What you will do >>
Reproduce the records exactly, beginning with their first line and ending with the line that contains "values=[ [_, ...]", and output nothing more.

··· Material provided ···

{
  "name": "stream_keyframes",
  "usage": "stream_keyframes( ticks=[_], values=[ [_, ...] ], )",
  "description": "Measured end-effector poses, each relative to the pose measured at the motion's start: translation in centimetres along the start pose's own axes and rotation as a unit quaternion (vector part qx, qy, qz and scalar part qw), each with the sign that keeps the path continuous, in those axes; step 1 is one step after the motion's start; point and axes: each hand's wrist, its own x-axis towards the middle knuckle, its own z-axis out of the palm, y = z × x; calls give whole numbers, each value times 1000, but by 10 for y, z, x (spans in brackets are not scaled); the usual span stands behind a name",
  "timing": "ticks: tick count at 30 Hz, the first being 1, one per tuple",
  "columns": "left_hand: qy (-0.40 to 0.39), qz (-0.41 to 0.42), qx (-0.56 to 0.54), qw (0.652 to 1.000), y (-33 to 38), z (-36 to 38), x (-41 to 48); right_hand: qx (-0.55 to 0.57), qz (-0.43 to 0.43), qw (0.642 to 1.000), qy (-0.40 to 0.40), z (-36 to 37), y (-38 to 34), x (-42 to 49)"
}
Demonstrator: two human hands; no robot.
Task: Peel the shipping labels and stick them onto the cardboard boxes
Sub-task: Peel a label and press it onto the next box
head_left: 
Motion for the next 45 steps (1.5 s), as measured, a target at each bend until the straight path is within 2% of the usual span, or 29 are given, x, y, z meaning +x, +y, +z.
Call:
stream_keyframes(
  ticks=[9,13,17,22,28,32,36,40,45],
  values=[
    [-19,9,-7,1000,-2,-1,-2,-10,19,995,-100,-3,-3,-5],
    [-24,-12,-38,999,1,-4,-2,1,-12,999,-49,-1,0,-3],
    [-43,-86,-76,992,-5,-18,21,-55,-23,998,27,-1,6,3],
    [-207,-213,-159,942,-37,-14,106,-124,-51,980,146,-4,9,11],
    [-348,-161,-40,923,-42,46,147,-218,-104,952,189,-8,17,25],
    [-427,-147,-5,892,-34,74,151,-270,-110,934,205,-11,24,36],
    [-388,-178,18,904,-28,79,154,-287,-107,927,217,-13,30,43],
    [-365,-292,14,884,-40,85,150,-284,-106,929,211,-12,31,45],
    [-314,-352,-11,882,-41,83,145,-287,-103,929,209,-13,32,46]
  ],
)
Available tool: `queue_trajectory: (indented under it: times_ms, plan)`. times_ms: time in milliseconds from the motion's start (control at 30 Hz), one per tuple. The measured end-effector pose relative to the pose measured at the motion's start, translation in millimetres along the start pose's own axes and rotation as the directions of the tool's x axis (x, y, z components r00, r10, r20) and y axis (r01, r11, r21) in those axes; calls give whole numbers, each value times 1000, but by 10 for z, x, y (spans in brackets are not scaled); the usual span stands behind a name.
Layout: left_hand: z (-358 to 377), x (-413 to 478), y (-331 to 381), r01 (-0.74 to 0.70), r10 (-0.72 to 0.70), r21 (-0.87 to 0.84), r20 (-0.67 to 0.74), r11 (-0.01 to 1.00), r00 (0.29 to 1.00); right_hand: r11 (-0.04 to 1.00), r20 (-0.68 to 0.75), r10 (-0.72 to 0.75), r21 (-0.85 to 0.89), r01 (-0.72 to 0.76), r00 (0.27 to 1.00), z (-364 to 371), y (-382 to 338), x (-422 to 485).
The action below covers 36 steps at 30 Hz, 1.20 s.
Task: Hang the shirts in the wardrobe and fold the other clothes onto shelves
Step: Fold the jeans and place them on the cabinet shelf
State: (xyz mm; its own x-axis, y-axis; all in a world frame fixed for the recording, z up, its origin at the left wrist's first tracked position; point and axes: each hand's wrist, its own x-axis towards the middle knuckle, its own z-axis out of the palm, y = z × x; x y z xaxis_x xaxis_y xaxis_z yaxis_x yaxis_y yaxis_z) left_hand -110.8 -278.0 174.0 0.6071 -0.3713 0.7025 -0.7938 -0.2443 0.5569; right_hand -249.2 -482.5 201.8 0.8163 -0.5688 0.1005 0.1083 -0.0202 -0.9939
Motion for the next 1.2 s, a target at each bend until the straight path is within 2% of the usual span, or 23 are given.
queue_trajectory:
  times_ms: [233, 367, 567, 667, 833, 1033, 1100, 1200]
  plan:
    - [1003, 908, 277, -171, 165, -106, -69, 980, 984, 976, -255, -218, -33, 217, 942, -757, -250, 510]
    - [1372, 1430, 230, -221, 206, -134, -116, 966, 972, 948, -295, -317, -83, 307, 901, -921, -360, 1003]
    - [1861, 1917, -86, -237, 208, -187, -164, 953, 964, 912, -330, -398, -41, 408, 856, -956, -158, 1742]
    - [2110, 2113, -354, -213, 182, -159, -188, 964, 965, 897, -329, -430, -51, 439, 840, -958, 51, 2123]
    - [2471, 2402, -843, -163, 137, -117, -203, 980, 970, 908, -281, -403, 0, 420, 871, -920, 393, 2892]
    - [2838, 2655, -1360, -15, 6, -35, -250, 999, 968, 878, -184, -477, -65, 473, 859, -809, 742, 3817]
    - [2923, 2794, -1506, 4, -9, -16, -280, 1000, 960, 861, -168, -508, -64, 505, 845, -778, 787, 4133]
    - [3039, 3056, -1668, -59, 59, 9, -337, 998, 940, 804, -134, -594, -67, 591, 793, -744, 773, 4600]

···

Result for this exercise >>
{
  "name": "stream_keyframes",
  "usage": "stream_keyframes( ticks=[_], values=[ [_, ...] ], )",

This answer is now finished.